Mac mini: Hello Thunderbolt, Goodbye SuperDrive

Apple introduced an updated Mac mini on Wednesday following the release of OS X Lion. The new Mac mini adds Thunderbolt support, and for the first time ships without a built-in optical drive on the non-server model.

Mac mini with ThunderboltMac mini, sans optical drive

New Mac minis ship with OS X Lion preinstalled, AMD Radeon HD 6630M graphics instead of the integrated graphics chips used in previous models, a Thunderbolt port, HDMI, Gigabit Ethernet, FireWire 800, USB 2.0, an SD camera card slot, Wi-Fi and Bluetooth. They retain the same unibody design as the previous Mac mini.

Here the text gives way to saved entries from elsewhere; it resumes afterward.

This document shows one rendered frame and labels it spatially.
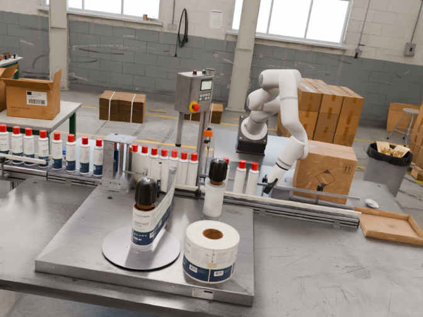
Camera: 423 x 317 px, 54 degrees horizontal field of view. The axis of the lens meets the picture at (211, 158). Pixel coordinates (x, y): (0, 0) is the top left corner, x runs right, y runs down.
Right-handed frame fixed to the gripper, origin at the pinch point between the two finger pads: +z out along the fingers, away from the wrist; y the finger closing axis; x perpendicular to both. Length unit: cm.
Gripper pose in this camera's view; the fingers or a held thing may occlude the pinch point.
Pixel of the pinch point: (267, 189)
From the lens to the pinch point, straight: 219.7
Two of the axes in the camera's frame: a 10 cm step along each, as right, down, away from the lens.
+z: -4.5, 8.2, 3.5
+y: -0.9, 3.5, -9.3
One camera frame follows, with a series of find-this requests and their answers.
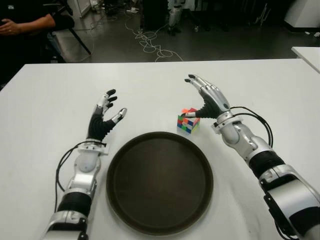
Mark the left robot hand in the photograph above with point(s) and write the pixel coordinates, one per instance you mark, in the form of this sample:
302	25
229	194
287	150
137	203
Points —
97	127

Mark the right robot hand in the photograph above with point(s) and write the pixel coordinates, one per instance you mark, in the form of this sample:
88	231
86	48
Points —
215	102

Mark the multicoloured Rubik's cube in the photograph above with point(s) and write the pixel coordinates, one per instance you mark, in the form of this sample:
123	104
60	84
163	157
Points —
186	125

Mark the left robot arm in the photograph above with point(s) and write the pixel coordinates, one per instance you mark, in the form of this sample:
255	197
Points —
83	177

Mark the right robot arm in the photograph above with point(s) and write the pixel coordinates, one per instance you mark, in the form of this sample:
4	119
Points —
250	145

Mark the dark brown round plate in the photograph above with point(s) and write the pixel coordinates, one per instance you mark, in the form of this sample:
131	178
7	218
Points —
160	180

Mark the humanoid robot legs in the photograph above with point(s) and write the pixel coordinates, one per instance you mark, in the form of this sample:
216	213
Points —
173	15

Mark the folded metal stand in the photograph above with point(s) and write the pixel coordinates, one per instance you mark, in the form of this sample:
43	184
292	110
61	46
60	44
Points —
262	15

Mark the black cabinet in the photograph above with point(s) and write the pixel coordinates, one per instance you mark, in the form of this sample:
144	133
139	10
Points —
155	15

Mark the white side table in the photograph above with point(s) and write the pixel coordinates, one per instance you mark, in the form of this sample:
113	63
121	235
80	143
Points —
310	55

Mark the black chair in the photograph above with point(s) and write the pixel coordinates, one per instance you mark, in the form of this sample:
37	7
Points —
65	23

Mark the small white floor object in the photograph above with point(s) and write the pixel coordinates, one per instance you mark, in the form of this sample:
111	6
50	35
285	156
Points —
313	33

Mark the white shelf cabinet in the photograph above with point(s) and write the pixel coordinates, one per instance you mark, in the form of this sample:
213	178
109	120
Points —
82	7

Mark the person in black shirt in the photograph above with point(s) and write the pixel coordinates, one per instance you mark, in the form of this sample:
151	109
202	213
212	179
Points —
32	25

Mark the white power strip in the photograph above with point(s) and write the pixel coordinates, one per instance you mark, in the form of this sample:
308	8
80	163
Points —
132	10

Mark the white machine housing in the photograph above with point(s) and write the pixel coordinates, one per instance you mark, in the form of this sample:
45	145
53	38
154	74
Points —
305	12

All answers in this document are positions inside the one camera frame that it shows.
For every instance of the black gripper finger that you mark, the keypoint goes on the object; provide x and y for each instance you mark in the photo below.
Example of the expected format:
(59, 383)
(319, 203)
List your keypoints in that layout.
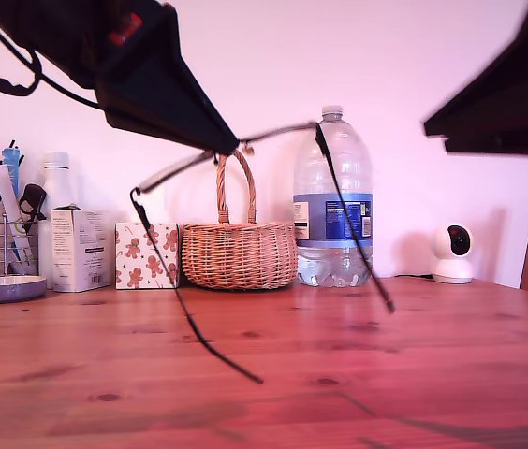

Mac mini Thunderbolt portPlenty of ports, including Thunderbolt

Thunderbolt was introduced earlier this year on the MacBook Pro, and later was added to the iMac. It uses the same Mini DisplayPort connector as Apple’s displays, offers up to 10Gbps data transfer speeds, and can support six devices at the same time.

The 2.3GHz Core i5 model includes 2GB RAM and 500GB hard drive for US$599, and the 2.5GHz Core i5 model ships with 4GB RAM and 500GB hard drive for $799. The new computers will be available on Thursday, July 21.